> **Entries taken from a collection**

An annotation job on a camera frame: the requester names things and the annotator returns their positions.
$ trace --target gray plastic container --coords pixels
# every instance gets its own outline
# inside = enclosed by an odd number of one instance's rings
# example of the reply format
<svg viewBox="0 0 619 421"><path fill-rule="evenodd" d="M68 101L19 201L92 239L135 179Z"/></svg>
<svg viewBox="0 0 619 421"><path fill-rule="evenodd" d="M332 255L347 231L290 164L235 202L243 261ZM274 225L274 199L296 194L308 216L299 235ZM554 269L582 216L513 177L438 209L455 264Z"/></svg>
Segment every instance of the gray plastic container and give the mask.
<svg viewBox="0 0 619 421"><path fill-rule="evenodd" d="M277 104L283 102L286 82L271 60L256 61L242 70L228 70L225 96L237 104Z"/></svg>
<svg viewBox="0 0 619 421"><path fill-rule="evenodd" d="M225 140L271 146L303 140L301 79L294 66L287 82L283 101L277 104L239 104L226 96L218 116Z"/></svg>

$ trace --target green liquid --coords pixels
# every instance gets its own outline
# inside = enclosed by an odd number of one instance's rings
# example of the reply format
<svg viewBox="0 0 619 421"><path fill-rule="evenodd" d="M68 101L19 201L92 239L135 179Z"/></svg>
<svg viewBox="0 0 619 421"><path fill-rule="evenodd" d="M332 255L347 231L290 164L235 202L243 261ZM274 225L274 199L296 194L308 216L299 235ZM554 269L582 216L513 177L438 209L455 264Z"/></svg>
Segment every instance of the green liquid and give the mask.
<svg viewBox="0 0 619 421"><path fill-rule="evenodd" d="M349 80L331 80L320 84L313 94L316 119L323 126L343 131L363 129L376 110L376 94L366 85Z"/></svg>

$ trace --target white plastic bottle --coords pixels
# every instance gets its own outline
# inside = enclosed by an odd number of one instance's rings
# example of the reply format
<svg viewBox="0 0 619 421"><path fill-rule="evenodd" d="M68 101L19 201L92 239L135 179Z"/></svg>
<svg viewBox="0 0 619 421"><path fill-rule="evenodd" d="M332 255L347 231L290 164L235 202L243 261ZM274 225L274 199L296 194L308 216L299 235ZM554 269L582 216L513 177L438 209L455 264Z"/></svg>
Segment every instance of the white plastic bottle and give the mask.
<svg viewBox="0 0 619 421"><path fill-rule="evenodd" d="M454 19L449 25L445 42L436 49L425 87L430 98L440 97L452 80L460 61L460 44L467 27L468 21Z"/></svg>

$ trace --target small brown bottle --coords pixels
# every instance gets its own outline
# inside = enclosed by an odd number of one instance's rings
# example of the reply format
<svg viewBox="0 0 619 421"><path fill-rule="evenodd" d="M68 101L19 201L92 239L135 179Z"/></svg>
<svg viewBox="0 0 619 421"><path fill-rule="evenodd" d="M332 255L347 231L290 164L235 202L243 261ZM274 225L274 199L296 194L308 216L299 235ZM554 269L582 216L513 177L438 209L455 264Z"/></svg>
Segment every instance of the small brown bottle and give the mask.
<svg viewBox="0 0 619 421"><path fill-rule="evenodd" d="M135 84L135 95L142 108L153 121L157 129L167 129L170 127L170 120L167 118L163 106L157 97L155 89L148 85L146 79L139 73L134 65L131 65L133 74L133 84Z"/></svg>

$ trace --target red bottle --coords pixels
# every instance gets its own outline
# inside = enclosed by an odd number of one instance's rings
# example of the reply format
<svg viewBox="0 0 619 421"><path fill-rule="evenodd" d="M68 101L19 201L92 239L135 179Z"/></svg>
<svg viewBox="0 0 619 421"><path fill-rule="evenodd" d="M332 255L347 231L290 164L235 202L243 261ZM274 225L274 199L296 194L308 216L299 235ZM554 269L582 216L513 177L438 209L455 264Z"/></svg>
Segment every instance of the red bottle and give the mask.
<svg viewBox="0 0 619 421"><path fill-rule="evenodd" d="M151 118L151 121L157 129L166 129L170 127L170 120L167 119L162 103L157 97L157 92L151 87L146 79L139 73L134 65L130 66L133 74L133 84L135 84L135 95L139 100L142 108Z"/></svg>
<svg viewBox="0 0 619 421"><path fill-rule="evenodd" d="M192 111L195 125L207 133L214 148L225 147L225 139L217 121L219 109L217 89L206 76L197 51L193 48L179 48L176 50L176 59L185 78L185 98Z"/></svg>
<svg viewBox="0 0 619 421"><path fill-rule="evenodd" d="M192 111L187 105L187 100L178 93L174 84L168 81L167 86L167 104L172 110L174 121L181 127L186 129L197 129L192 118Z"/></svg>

> **Problem description**
All records must be transcribed exactly, with none left out.

> **Response to the exercise**
An annotation job on a camera frame: the requester names things and the annotator returns their positions.
$ trace --target gray plastic container --coords pixels
# every instance gets its own outline
# inside = enclosed by an odd number of one instance's rings
# example of the reply format
<svg viewBox="0 0 619 421"><path fill-rule="evenodd" d="M68 101L19 201L92 239L135 179Z"/></svg>
<svg viewBox="0 0 619 421"><path fill-rule="evenodd" d="M332 255L347 231L290 164L235 202L243 261ZM274 225L274 199L296 194L308 216L299 235ZM554 269L582 216L513 177L438 209L455 264Z"/></svg>
Segment every instance of the gray plastic container and give the mask.
<svg viewBox="0 0 619 421"><path fill-rule="evenodd" d="M277 104L283 102L286 82L271 60L256 61L242 70L228 70L225 96L237 104Z"/></svg>
<svg viewBox="0 0 619 421"><path fill-rule="evenodd" d="M225 140L271 146L303 140L301 79L294 66L287 82L283 101L277 104L239 104L226 96L218 116Z"/></svg>

$ trace --target green liquid --coords pixels
# every instance gets its own outline
# inside = enclosed by an odd number of one instance's rings
# example of the reply format
<svg viewBox="0 0 619 421"><path fill-rule="evenodd" d="M68 101L19 201L92 239L135 179Z"/></svg>
<svg viewBox="0 0 619 421"><path fill-rule="evenodd" d="M332 255L347 231L290 164L235 202L243 261ZM274 225L274 199L296 194L308 216L299 235ZM554 269L582 216L513 177L438 209L455 264Z"/></svg>
Segment every instance of the green liquid and give the mask.
<svg viewBox="0 0 619 421"><path fill-rule="evenodd" d="M349 80L331 80L320 84L313 94L316 119L323 126L343 131L363 129L376 110L376 94L366 85Z"/></svg>

$ trace --target white plastic bottle --coords pixels
# every instance gets its own outline
# inside = enclosed by an odd number of one instance's rings
# example of the reply format
<svg viewBox="0 0 619 421"><path fill-rule="evenodd" d="M68 101L19 201L92 239L135 179Z"/></svg>
<svg viewBox="0 0 619 421"><path fill-rule="evenodd" d="M332 255L347 231L290 164L235 202L243 261ZM274 225L274 199L296 194L308 216L299 235ZM554 269L582 216L513 177L438 209L455 264Z"/></svg>
Segment every instance of the white plastic bottle and give the mask.
<svg viewBox="0 0 619 421"><path fill-rule="evenodd" d="M454 19L449 25L445 42L436 49L425 87L430 98L440 97L452 80L460 61L460 44L467 27L468 21Z"/></svg>

$ trace --target small brown bottle --coords pixels
# every instance gets its own outline
# inside = enclosed by an odd number of one instance's rings
# example of the reply format
<svg viewBox="0 0 619 421"><path fill-rule="evenodd" d="M68 101L19 201L92 239L135 179Z"/></svg>
<svg viewBox="0 0 619 421"><path fill-rule="evenodd" d="M332 255L347 231L290 164L235 202L243 261ZM274 225L274 199L296 194L308 216L299 235ZM554 269L582 216L513 177L438 209L455 264Z"/></svg>
Segment every instance of the small brown bottle and give the mask.
<svg viewBox="0 0 619 421"><path fill-rule="evenodd" d="M135 84L135 95L142 108L153 121L157 129L167 129L170 127L170 120L167 118L163 106L157 97L155 89L148 85L146 79L139 73L134 65L131 65L133 74L133 84Z"/></svg>

$ trace --target red bottle --coords pixels
# every instance gets its own outline
# inside = enclosed by an odd number of one instance's rings
# example of the reply format
<svg viewBox="0 0 619 421"><path fill-rule="evenodd" d="M68 101L19 201L92 239L135 179Z"/></svg>
<svg viewBox="0 0 619 421"><path fill-rule="evenodd" d="M332 255L347 231L290 164L235 202L243 261ZM274 225L274 199L296 194L308 216L299 235ZM554 269L582 216L513 177L438 209L455 264Z"/></svg>
Segment every instance of the red bottle and give the mask.
<svg viewBox="0 0 619 421"><path fill-rule="evenodd" d="M151 118L151 121L157 129L166 129L170 127L170 120L167 119L162 103L157 97L157 92L151 87L146 79L139 73L134 65L130 66L133 74L133 84L135 84L135 95L139 100L142 108Z"/></svg>
<svg viewBox="0 0 619 421"><path fill-rule="evenodd" d="M192 111L195 125L207 133L214 148L225 147L225 139L217 121L219 109L217 89L206 76L197 51L193 48L179 48L176 50L176 59L185 78L185 98Z"/></svg>
<svg viewBox="0 0 619 421"><path fill-rule="evenodd" d="M192 111L187 105L187 100L178 93L174 84L168 81L167 86L167 104L172 110L174 121L181 127L186 129L197 129L192 118Z"/></svg>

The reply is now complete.